Separation anxiety can also turn a sweet dog into a more aggressive animal, and the aggression can be both direct and indirect, depending on the situation. If a dog acts aggressively toward people or other animals, it is a case of direct aggression, while an example of indirect aggression would be if a person comes between the dog and its source of aggression. You can do all you can to prevent the dog from harming others, but persistent growling and barking will make people and other dogs fearful of your dog, which can make your life more difficult.
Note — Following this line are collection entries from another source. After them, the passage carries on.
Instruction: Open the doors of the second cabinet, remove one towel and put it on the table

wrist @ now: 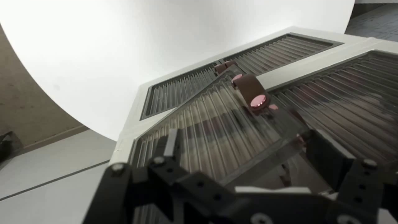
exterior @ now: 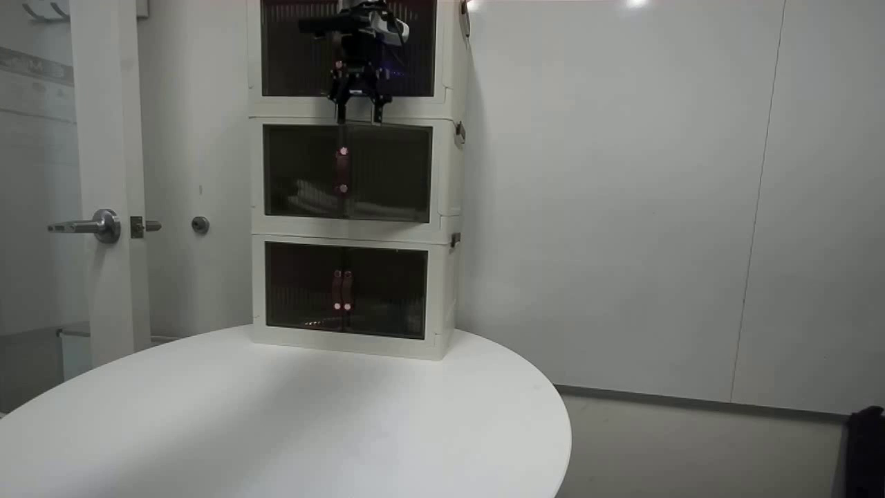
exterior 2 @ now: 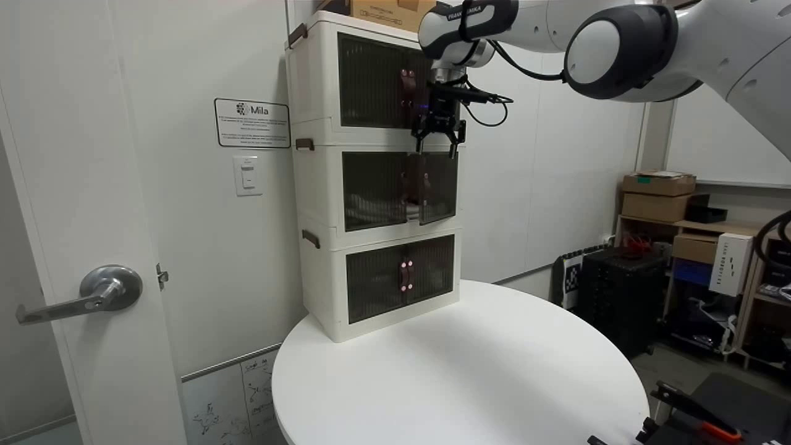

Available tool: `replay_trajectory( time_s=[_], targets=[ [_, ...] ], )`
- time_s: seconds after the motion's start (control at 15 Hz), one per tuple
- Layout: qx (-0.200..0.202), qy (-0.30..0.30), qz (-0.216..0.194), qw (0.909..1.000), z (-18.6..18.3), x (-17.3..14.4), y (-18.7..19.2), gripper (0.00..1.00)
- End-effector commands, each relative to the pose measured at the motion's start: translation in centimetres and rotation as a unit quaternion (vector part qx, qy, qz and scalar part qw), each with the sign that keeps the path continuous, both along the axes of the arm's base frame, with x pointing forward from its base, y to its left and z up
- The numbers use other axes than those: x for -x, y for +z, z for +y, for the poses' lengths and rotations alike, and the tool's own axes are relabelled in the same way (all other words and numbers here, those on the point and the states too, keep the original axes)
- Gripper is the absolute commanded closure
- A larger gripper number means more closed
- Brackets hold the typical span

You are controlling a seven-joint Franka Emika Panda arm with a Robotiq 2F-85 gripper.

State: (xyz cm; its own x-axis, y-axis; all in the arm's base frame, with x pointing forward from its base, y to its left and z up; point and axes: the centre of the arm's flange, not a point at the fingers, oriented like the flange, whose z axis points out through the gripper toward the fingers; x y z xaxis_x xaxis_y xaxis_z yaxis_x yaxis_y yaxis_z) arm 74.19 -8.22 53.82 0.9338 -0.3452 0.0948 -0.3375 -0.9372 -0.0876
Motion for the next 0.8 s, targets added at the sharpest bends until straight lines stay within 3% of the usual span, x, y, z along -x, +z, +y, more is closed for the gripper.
replay_trajectory(
  time_s=[0.0, 0.33, 0.73],
  targets=[
    [0.009, -0.013, 0.019, 0.9997, -1.6, 4.9, -0.7, 0.0],
    [0.007, -0.019, 0.017, 0.9996, -4.3, 7.3, -0.4, 0.0],
    [0.007, 0.031, -0.019, 0.9993, -9.3, 10.2, 0.9, 0.0]
  ],
)
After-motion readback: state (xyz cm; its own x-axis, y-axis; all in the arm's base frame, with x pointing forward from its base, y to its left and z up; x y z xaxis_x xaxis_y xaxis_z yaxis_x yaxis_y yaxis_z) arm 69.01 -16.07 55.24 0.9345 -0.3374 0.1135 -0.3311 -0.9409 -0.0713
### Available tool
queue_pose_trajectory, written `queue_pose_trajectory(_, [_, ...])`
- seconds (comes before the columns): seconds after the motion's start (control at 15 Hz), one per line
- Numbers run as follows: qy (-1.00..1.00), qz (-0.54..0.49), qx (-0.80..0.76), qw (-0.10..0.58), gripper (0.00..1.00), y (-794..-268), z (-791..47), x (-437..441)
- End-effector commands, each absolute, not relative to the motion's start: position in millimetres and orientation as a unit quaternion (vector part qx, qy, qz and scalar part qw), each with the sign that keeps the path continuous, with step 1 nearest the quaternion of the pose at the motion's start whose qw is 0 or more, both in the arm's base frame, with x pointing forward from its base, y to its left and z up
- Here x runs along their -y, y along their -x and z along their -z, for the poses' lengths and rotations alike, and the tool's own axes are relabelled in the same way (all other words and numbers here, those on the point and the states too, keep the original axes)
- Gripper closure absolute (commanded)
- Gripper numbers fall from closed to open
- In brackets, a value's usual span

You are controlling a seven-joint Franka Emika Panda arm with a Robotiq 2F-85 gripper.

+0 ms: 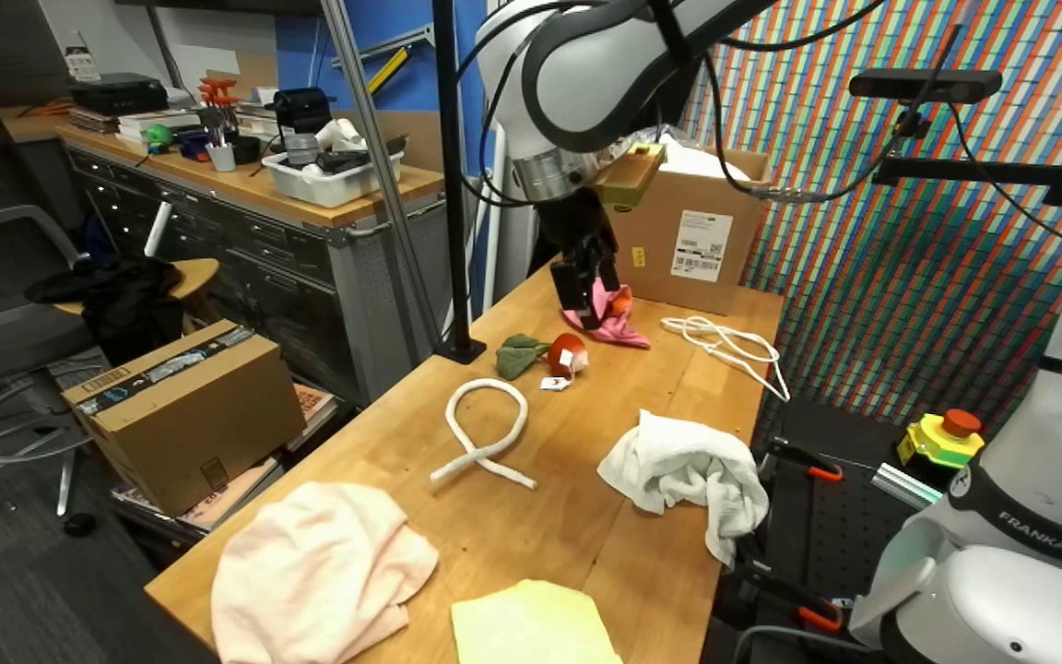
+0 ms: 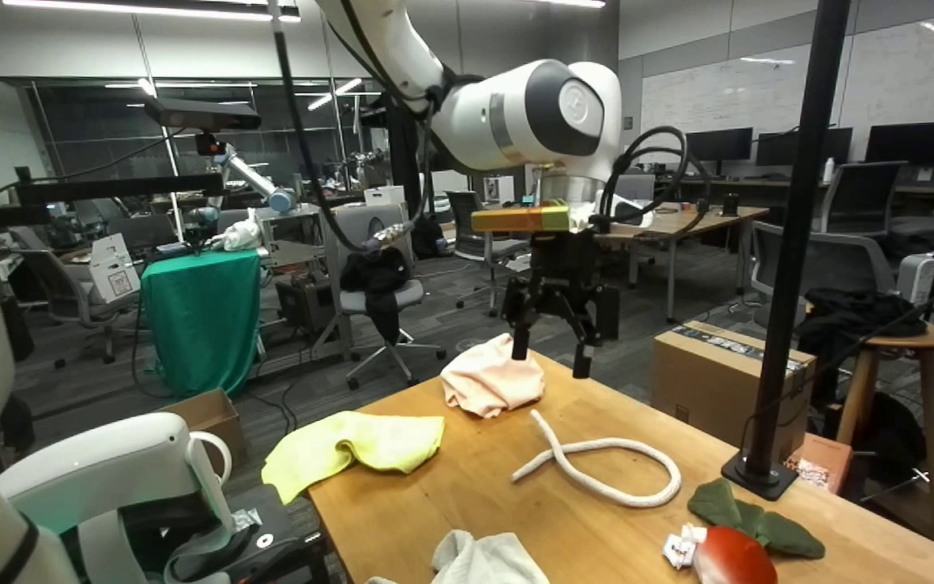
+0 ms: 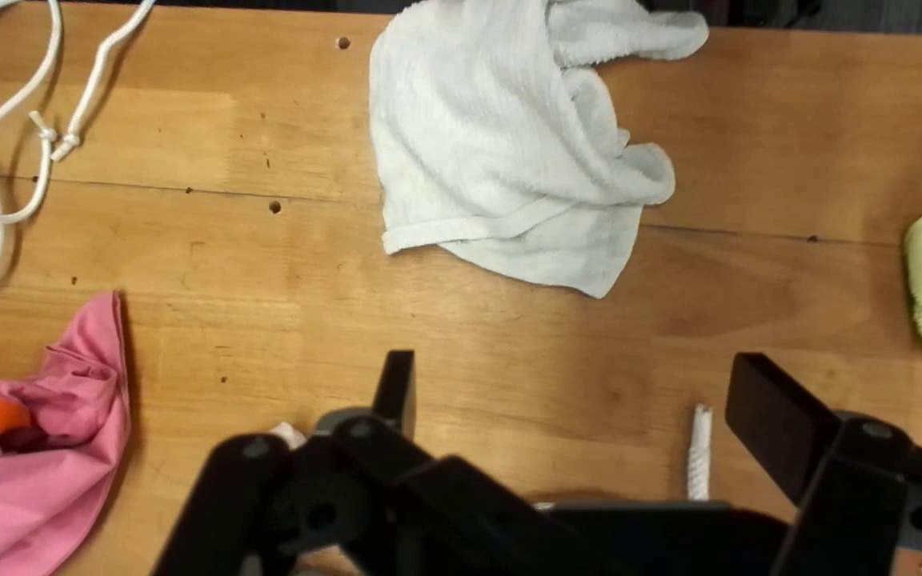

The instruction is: Separate the pile of clothes on the table

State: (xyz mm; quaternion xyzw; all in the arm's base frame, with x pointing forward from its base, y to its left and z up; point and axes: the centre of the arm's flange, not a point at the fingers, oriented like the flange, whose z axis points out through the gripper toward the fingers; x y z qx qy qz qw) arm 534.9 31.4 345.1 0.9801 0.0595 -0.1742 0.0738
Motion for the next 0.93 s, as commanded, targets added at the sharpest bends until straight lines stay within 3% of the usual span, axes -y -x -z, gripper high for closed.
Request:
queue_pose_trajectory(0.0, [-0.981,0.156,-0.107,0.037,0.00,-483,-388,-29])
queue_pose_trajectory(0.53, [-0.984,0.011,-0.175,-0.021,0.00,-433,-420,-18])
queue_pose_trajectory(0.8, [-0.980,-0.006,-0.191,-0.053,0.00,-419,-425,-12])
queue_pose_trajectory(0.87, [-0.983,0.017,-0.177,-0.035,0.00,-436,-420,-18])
Dogs with separation anxiety can also become depressed, especially during times of change. While it is fairly rare for a dog to develop long-term canine depression, it can happen, and the symptoms will closely mirror those found in people. A depressed dog will become withdrawn, eat and sleepless, and no longer want to play or do things they used to enjoy.
Urinating and/or Defecating in the House
Another common symptom of separation anxiety will mean some clean-up for you when you get back home. Dogs that become anxious over you leaving them can often work themselves up to the point that they do a number one or number two in the house, even if they were housebroken long ago. This is obviously quite frustrating for any owner who comes home to find their floor or furniture soiled.
What Can You Do If Your Dog Follows You Too Much?
Since separation anxiety is quite problematic for your relationship with your dog, you should do whatever you can to make sure your pup does not become a total “velcro dog.”
One suggestion is to leave an interactive toy out for your dog when you leave to help divert his attention from your absence. You can also leave on the TV or radio when you’re away to provide a distraction. If neither of these work, you may have to attempt desensitization training.
This will involve leaving your dog for a very short period of time, then returning. Each time you leave, you extend the period of time you are gone. The goal is to get your dog used to you not being around to the point that it will no longer be an issue. This method will take a lot of time and patience, but to avoid having a dog with separation anxiety, it will be worth it.
In extreme cases of separation anxiety, consult with your veterinarian for further assistance.